Can you tell what the research programme is about? Which is the central question?
I discern two main themes in my research programme Overtone Singing and the Thresholds of Audibility: one concerns a niche within a niche of music, the other rethinks and articulates what that means for the way in which each human relates to the world acoustically. My starting point is the artistic research into new possibilities of multi-voiced overtone singing. In fact I am not doing more, but less than what already has been done: together with others I show the matrix that is the foundation of the singing voice, without frills. This is done with the help of Zero(points) (Nulpunten), a series of systematic sound structures in which fundamental tones and overtones ‘meet themselves’ as it were. We are making audible a strange world of harmonies, that is hidden behind every word that we speak. Everyone speaks with the help of overtones, but nobody hears them, because speech is founded upon strategic transformations in our perception. That is the reason, secondly, for a deeper investigation of reality and illusion of our auditory world. For example, overtone singing is often considered a spiritual phenomenon, despite the fact that it is founded upon a way of listening that could be called rather empirical or phenomenological.

On 0.29/3028 three singers execute a variant of  Zero(point) 29, which exists of an almost endless series of permutations. In a simialr fashion Parafonia has recorded hundreds of chords, rather systematically and without frills. A selection of the Zero(point)s, starting with 0.32, forms the artistic part of the PhD, and its leitmotiv. They are further approached from the viewpoint of science, philosohpy and belief.Listen: 0.29-3028 (mp3)

What are the most exciting parts of the project?
I am tempted to select the artistic part of my research, for which I founded my laboratory Parafonia, as the most exciting part. Without a doubt the vocal experiments, in which performance – and theatrical elements also play a role, are the driving force behind this project. Within that, the composition cycle Zero(points) takes a special place, because it is something that has never been done before, while in my view it deals with fundamental knowledge and skills in music and acoustics. It is interesting both artistically and conceptually. On the other hand, it is just as exciting to think about what is nót very specific about this obscure way of singing, but what this way of singing lays bare about acoustic reality as such. You hit upon fundamental illusions in our perception that are comparable, for example, to the gaping rift between the space-time of modern physics and that of our everyday experience.

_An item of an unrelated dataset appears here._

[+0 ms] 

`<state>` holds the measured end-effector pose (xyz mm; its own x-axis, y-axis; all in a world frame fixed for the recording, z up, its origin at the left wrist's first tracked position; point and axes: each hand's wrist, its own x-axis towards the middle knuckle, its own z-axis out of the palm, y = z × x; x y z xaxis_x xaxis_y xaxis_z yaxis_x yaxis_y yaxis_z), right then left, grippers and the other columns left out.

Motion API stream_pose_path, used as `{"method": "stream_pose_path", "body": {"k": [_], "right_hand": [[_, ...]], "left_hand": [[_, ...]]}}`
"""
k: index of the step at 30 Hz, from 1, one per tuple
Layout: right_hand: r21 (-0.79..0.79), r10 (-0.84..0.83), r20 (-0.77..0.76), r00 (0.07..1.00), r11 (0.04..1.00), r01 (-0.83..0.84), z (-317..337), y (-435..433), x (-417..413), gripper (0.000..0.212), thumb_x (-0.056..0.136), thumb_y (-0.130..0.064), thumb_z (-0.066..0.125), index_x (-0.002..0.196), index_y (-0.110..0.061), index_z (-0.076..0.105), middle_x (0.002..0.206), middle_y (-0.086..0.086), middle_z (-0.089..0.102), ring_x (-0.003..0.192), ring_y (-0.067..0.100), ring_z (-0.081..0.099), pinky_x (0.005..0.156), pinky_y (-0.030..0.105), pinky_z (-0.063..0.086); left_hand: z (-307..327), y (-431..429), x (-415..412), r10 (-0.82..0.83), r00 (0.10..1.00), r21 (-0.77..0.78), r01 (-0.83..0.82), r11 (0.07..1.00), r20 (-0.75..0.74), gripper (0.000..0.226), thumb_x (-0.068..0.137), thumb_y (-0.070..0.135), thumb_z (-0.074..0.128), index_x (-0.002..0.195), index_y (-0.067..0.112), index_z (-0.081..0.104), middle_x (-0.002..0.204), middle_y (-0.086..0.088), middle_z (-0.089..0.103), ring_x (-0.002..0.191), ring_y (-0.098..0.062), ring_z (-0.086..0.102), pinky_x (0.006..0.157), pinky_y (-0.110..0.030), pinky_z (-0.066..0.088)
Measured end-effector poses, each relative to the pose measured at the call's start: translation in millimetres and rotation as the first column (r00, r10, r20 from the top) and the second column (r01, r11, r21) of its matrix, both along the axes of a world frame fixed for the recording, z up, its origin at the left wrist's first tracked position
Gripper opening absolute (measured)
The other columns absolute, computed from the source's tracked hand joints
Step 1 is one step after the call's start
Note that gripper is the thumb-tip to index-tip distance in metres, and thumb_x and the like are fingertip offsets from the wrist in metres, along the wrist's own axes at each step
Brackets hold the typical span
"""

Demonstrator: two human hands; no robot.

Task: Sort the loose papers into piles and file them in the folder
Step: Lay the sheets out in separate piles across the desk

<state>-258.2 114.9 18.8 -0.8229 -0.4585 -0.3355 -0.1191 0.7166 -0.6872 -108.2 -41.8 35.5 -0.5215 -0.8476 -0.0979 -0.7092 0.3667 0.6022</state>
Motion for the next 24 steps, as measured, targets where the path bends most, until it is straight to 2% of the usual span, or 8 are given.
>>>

What do you hope to achieve?
For the short term, until February 2010, I hope I will be able to write down my thoughts crystal clear and to record the sound likewise. These are important conditions to get my research across to people. It is my intention that singers, composers, and my group Parafonia do much more with this material. Apart from that, I am aiming at people who have an interest and passion for music, who want to satisfy their curiosity with sounds that, from a musical and aesthetic perspective, try to get to the essence of sound.

How do you like the life of a researcher at this faculty?
I find the wide scope of the Academy of the Performing and Creative Arts  in the international framework of docARTES very stimulating. The first two year every PhD student joins monthly meetings with other musicians and composers, to talk about the theory and philosophy of artistic research. Philosopher Marcel Cobussen and theoretician Henk Borgdorff have given many impulses for the development of the new area of artistic research, together with a host of international guests from the musical and scholarly world. That was rather intensive, and to some extent I now miss the frequent exchange of ideas. Here in Leiden I have the privilege to work in a beautiful building on the Rapenburg with excellent acoustics: we have recorded the best Zero(points) here, among others in the kitchen, and not in the chapel in The Hague where our new, audiophile Cd Sphere was recorded. Hopefully the Academy of Creative and Performing Arts remains in this building for a while so that we can continue to realize our crystal clear recordings in ideal acoustic conditions.